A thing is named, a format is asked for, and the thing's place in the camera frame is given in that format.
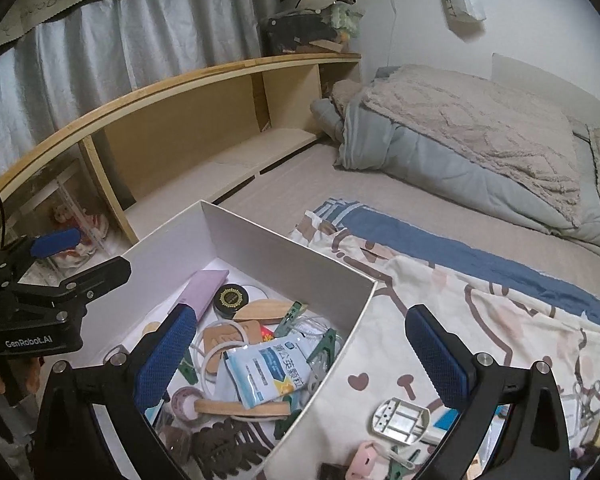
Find green plastic clip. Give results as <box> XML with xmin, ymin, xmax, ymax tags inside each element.
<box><xmin>306</xmin><ymin>328</ymin><xmax>338</xmax><ymax>375</ymax></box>
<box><xmin>274</xmin><ymin>301</ymin><xmax>304</xmax><ymax>338</ymax></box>

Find doll in clear box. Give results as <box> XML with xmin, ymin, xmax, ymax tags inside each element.
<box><xmin>44</xmin><ymin>199</ymin><xmax>112</xmax><ymax>271</ymax></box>

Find white tape roll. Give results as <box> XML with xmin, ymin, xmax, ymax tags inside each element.
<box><xmin>170</xmin><ymin>386</ymin><xmax>204</xmax><ymax>425</ymax></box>

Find brown leather piece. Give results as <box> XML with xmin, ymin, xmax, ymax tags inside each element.
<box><xmin>202</xmin><ymin>321</ymin><xmax>262</xmax><ymax>356</ymax></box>

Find white plastic socket part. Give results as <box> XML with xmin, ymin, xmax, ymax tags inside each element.
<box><xmin>370</xmin><ymin>398</ymin><xmax>430</xmax><ymax>445</ymax></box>

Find pink purple case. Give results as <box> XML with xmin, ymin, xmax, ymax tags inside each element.
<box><xmin>176</xmin><ymin>270</ymin><xmax>228</xmax><ymax>322</ymax></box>

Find cartoon printed bed sheet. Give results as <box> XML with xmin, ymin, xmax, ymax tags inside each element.
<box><xmin>262</xmin><ymin>211</ymin><xmax>600</xmax><ymax>479</ymax></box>

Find black round tin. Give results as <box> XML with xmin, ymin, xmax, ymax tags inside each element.
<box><xmin>212</xmin><ymin>284</ymin><xmax>249</xmax><ymax>320</ymax></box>

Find white blue medicine sachet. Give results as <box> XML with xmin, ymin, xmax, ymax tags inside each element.
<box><xmin>224</xmin><ymin>334</ymin><xmax>311</xmax><ymax>408</ymax></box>

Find brown hair claw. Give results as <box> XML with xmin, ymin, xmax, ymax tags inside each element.
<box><xmin>189</xmin><ymin>418</ymin><xmax>273</xmax><ymax>479</ymax></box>

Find white cardboard box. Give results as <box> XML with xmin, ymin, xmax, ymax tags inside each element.
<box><xmin>67</xmin><ymin>202</ymin><xmax>376</xmax><ymax>479</ymax></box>

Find wooden oval board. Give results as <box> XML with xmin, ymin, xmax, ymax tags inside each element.
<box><xmin>233</xmin><ymin>299</ymin><xmax>292</xmax><ymax>324</ymax></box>

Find wooden shelf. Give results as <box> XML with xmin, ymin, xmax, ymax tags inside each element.
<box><xmin>0</xmin><ymin>53</ymin><xmax>361</xmax><ymax>245</ymax></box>

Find silver curtain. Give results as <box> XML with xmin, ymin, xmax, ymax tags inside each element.
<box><xmin>0</xmin><ymin>0</ymin><xmax>279</xmax><ymax>175</ymax></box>

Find grey quilted blanket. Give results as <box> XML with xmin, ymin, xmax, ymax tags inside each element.
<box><xmin>310</xmin><ymin>64</ymin><xmax>600</xmax><ymax>254</ymax></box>

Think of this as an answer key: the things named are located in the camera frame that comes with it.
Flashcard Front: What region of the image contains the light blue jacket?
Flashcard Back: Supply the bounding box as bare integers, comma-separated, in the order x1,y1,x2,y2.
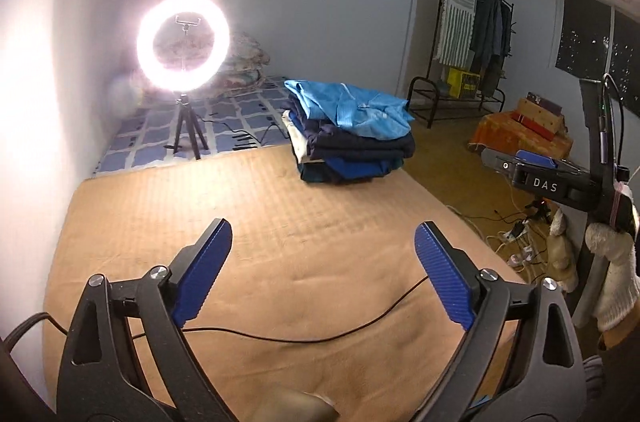
284,79,412,142

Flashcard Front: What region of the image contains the stack of folded dark clothes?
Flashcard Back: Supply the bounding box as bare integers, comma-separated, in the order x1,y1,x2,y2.
282,109,416,184

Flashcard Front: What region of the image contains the black clothes rack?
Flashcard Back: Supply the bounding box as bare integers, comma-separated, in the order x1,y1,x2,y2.
406,0,515,129

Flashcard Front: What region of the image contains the right white gloved hand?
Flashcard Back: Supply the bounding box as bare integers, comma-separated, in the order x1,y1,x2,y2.
585,223,639,332

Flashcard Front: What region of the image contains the cardboard box with books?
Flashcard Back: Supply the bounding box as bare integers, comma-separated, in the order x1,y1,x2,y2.
510,92,567,141

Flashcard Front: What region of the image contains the dark window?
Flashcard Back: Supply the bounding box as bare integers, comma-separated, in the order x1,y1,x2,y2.
555,0,639,109

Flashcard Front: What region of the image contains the black tripod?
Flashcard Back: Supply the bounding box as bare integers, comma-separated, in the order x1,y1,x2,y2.
165,93,209,160

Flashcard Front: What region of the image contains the yellow crate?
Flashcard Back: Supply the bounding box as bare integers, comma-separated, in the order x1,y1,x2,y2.
447,67,480,100

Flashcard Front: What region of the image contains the folded floral quilt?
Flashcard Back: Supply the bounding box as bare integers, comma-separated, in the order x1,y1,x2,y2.
154,30,270,92

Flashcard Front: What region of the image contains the black cable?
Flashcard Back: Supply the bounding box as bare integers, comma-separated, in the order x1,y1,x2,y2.
0,273,432,353

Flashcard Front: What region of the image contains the power strip with cables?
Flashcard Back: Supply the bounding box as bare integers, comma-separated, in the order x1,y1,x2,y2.
447,195,557,283

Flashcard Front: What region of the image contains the ring light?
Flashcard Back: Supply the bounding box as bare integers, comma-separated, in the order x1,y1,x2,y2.
136,0,231,93
━━━
• **Task brief**
The answer should contain all the material above, copied exactly, and no images.

• **Response**
A thing is named, a format is asked for, and the thing's place in the camera frame is given in that format.
Find green plastic clip. Give results as <box> XML with xmin, ymin, xmax, ymax tags inside each element.
<box><xmin>306</xmin><ymin>328</ymin><xmax>338</xmax><ymax>375</ymax></box>
<box><xmin>274</xmin><ymin>301</ymin><xmax>304</xmax><ymax>338</ymax></box>

Find doll in clear box. Give results as <box> XML with xmin, ymin, xmax, ymax tags inside each element.
<box><xmin>44</xmin><ymin>199</ymin><xmax>112</xmax><ymax>271</ymax></box>

Find white tape roll. Give results as <box> XML with xmin, ymin, xmax, ymax tags inside each element.
<box><xmin>170</xmin><ymin>386</ymin><xmax>204</xmax><ymax>425</ymax></box>

Find brown leather piece. Give results as <box> XML with xmin, ymin, xmax, ymax tags inside each element.
<box><xmin>202</xmin><ymin>321</ymin><xmax>262</xmax><ymax>356</ymax></box>

Find white plastic socket part. Give results as <box> XML with xmin, ymin, xmax, ymax tags inside each element.
<box><xmin>370</xmin><ymin>398</ymin><xmax>430</xmax><ymax>445</ymax></box>

Find pink purple case. Give results as <box> XML with xmin, ymin, xmax, ymax tags inside each element.
<box><xmin>176</xmin><ymin>270</ymin><xmax>228</xmax><ymax>322</ymax></box>

Find cartoon printed bed sheet. Give results as <box> XML with xmin, ymin, xmax, ymax tags inside each element.
<box><xmin>262</xmin><ymin>211</ymin><xmax>600</xmax><ymax>479</ymax></box>

Find black round tin. Give results as <box> XML with xmin, ymin, xmax, ymax tags inside each element.
<box><xmin>212</xmin><ymin>284</ymin><xmax>249</xmax><ymax>320</ymax></box>

Find white blue medicine sachet. Give results as <box> XML with xmin, ymin, xmax, ymax tags inside each element.
<box><xmin>224</xmin><ymin>334</ymin><xmax>311</xmax><ymax>408</ymax></box>

Find brown hair claw. Give results as <box> XML with xmin, ymin, xmax, ymax tags inside each element.
<box><xmin>189</xmin><ymin>418</ymin><xmax>273</xmax><ymax>479</ymax></box>

Find white cardboard box. Give results as <box> XML with xmin, ymin, xmax, ymax tags inside each element.
<box><xmin>67</xmin><ymin>202</ymin><xmax>376</xmax><ymax>479</ymax></box>

Find wooden oval board. Give results as <box> XML with xmin, ymin, xmax, ymax tags inside each element.
<box><xmin>233</xmin><ymin>299</ymin><xmax>292</xmax><ymax>324</ymax></box>

Find wooden shelf. Give results as <box> XML with xmin, ymin, xmax, ymax tags inside each element.
<box><xmin>0</xmin><ymin>53</ymin><xmax>361</xmax><ymax>245</ymax></box>

Find silver curtain. Give results as <box> XML with xmin, ymin, xmax, ymax tags inside each element.
<box><xmin>0</xmin><ymin>0</ymin><xmax>279</xmax><ymax>175</ymax></box>

Find grey quilted blanket. Give results as <box> XML with xmin, ymin, xmax, ymax tags inside each element.
<box><xmin>310</xmin><ymin>64</ymin><xmax>600</xmax><ymax>254</ymax></box>

Think of this as an answer key: the things named are located in the camera frame that comes with it.
Flashcard Front: What region of the image contains the light blue jacket?
Flashcard Back: Supply the bounding box as bare integers, comma-separated, in the order x1,y1,x2,y2.
284,79,412,142

Flashcard Front: What region of the image contains the stack of folded dark clothes?
Flashcard Back: Supply the bounding box as bare integers, comma-separated, in the order x1,y1,x2,y2.
282,109,416,184

Flashcard Front: What region of the image contains the black clothes rack?
Flashcard Back: Supply the bounding box as bare integers, comma-separated, in the order x1,y1,x2,y2.
406,0,515,129

Flashcard Front: What region of the image contains the right white gloved hand?
Flashcard Back: Supply the bounding box as bare integers, comma-separated, in the order x1,y1,x2,y2.
585,223,639,332

Flashcard Front: What region of the image contains the cardboard box with books?
Flashcard Back: Supply the bounding box as bare integers, comma-separated, in the order x1,y1,x2,y2.
510,92,567,141

Flashcard Front: What region of the image contains the dark window?
Flashcard Back: Supply the bounding box as bare integers, comma-separated, in the order x1,y1,x2,y2.
555,0,639,109

Flashcard Front: What region of the image contains the black tripod?
Flashcard Back: Supply the bounding box as bare integers, comma-separated, in the order x1,y1,x2,y2.
165,93,209,160

Flashcard Front: What region of the image contains the yellow crate?
Flashcard Back: Supply the bounding box as bare integers, comma-separated, in the order x1,y1,x2,y2.
447,67,480,100

Flashcard Front: What region of the image contains the folded floral quilt?
Flashcard Back: Supply the bounding box as bare integers, comma-separated, in the order x1,y1,x2,y2.
154,30,270,92

Flashcard Front: What region of the image contains the black cable?
Flashcard Back: Supply the bounding box as bare integers, comma-separated, in the order x1,y1,x2,y2.
0,273,432,353

Flashcard Front: What region of the image contains the power strip with cables?
Flashcard Back: Supply the bounding box as bare integers, comma-separated, in the order x1,y1,x2,y2.
447,195,557,283

Flashcard Front: What region of the image contains the ring light?
Flashcard Back: Supply the bounding box as bare integers, comma-separated, in the order x1,y1,x2,y2.
136,0,231,93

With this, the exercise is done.